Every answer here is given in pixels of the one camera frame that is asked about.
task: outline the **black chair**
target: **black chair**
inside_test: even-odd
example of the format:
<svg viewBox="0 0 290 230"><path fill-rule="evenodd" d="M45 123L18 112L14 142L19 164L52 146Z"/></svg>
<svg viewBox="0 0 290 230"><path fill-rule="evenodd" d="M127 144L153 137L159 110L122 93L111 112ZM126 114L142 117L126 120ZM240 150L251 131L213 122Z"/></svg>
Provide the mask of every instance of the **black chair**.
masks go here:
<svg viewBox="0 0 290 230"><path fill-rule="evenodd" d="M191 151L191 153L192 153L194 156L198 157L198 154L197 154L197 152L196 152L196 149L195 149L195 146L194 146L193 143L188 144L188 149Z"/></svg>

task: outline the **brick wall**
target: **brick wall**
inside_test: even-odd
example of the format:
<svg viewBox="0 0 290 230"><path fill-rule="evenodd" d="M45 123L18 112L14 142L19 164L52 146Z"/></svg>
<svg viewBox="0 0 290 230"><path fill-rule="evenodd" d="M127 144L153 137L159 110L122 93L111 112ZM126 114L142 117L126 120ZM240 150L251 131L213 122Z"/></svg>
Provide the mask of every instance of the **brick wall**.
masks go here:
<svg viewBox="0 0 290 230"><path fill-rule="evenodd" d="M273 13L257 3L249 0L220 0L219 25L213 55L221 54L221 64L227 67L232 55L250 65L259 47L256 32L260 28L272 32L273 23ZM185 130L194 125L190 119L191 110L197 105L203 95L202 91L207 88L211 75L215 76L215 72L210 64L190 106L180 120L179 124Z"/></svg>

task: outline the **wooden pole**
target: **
---------------
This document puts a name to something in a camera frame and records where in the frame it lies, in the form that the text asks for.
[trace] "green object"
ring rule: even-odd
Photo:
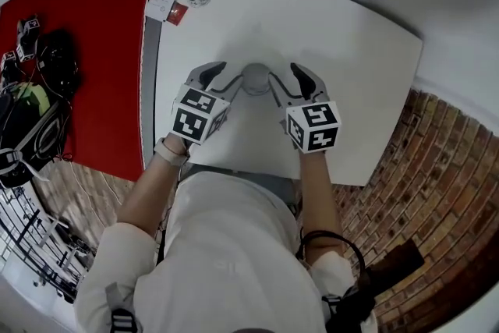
---------------
_Problem:_ Which lines in the listing above hold the word "chair"? Show each of them.

_Response to the exercise:_
task: outline the **black chair**
target: **black chair**
Provide the mask of every instance of the **black chair**.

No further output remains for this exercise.